Time+Place: Tuesday 11/11/2003 14:30 Room 337-8 Taub Bld.
Title: Multi-Linear Formulas for Determinant and Permanent are of Super-Polynomial Size
Speaker: Ran Raz http://www.wisdom.weizmann.ac.il/~ranraz
Affiliation: Weizmann Institute
Host: Johann Makowsky

Abstract:


Arithmetic formulas for computing the determinant and the 
permanent of a matrix have been studied since the 19th century. 
Are there polynomial size formulas for these functions ?
Although the determinant and the permanent are among the most 
extensively studied computational problems, polynomial size 
formulas for these functions are not known. 
An outstanding open problem in complexity theory is to prove 
that polynomial size formulas for these functions do not exist. 
Note, however, that super-polynomial lower bounds for the size 
of arithmetic formulas are not known for any explicit function 
and that questions of this type are considered to be among the 
most challenging open problems in theoretical computer science.
I will talk about a recent solution of this problem for the 
subclass of multi-linear formulas.

An arithmetic formula is multi-linear if the polynomial computed 
by each of its sub-formulas is multi-linear, that is, in each of 
its monomials the power of every input variable is at most one.
Multi-linear formulas are restricted, as they do not allow the
intermediate use of higher powers of variables in order to finally
compute a certain multi-linear function.
Note, however, that for many multi-linear functions, formulas 
that are not multi-linear are very counter-intuitive.
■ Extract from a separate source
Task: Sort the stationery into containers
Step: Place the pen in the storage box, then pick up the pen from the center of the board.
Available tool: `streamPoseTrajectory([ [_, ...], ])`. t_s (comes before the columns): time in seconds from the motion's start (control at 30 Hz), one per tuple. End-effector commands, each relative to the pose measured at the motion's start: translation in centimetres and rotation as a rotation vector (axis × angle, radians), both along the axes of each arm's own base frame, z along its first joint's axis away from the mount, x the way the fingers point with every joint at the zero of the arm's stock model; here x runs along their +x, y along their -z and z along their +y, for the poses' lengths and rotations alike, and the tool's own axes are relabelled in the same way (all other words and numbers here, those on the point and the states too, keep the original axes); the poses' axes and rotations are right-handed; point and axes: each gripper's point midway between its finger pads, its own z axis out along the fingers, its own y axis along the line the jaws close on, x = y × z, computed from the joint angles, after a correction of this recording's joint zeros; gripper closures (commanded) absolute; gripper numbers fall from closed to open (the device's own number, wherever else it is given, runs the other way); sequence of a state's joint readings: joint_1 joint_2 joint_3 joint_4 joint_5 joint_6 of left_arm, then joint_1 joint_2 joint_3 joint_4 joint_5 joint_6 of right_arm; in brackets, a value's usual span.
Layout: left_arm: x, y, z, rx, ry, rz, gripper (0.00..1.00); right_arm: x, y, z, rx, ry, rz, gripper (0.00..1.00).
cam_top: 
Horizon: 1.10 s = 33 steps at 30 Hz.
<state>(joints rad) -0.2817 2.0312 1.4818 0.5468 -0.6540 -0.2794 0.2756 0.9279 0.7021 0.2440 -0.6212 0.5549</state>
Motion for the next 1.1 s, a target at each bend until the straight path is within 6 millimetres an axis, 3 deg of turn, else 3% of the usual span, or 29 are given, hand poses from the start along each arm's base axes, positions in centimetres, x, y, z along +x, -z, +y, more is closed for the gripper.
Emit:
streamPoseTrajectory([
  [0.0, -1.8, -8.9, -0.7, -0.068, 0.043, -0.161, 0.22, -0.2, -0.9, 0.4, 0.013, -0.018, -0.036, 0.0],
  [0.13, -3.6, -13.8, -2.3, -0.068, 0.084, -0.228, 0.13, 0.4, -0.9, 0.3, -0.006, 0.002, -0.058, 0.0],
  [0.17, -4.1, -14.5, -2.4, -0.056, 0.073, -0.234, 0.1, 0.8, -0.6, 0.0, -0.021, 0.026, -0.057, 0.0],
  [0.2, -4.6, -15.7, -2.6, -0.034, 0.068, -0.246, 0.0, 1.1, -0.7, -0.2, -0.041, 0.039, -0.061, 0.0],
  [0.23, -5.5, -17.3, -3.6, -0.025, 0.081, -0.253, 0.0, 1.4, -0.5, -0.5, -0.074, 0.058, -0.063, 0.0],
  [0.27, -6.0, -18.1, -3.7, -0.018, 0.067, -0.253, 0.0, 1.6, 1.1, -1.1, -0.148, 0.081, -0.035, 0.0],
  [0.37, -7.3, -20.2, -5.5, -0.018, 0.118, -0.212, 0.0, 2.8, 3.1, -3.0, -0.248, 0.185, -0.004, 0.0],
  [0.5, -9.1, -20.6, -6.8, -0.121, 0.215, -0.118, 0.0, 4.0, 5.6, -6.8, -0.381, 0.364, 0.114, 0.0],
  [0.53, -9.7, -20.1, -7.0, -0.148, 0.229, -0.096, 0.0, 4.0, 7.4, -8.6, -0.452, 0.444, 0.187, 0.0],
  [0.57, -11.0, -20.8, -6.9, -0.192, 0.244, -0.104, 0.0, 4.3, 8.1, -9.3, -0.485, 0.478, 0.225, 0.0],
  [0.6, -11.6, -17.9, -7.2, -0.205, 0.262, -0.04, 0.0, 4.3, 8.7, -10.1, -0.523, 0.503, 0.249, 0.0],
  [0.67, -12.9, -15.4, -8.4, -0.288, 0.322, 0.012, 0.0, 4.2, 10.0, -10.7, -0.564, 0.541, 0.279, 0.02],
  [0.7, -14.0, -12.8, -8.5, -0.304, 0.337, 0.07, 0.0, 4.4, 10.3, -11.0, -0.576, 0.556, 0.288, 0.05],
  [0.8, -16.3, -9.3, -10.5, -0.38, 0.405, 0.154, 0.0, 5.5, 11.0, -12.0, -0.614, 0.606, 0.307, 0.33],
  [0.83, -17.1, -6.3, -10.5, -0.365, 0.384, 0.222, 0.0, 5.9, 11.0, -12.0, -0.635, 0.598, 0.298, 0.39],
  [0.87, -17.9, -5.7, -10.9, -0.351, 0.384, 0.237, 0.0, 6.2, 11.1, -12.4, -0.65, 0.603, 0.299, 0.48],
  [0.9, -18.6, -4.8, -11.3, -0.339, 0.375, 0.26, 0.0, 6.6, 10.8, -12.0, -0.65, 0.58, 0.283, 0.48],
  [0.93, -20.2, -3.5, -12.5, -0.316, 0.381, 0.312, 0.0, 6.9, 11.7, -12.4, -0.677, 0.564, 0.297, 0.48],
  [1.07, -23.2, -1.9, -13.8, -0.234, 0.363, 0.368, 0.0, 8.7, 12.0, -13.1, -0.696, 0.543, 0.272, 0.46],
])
Note also 
that both the determinant and the permanent are multi-linear 
functions and that many of the well known formulas for these 
functions are multi-linear formulas.

We prove that any multi-linear arithmetic formula for the 
determinant or the permanent of an $n$ dimensional matrix is 
of size super-polynomial in $n$.
Previous to our result, lower bounds were not known (for any explicit 
function) even for the case of multi-linear formulas of constant depth.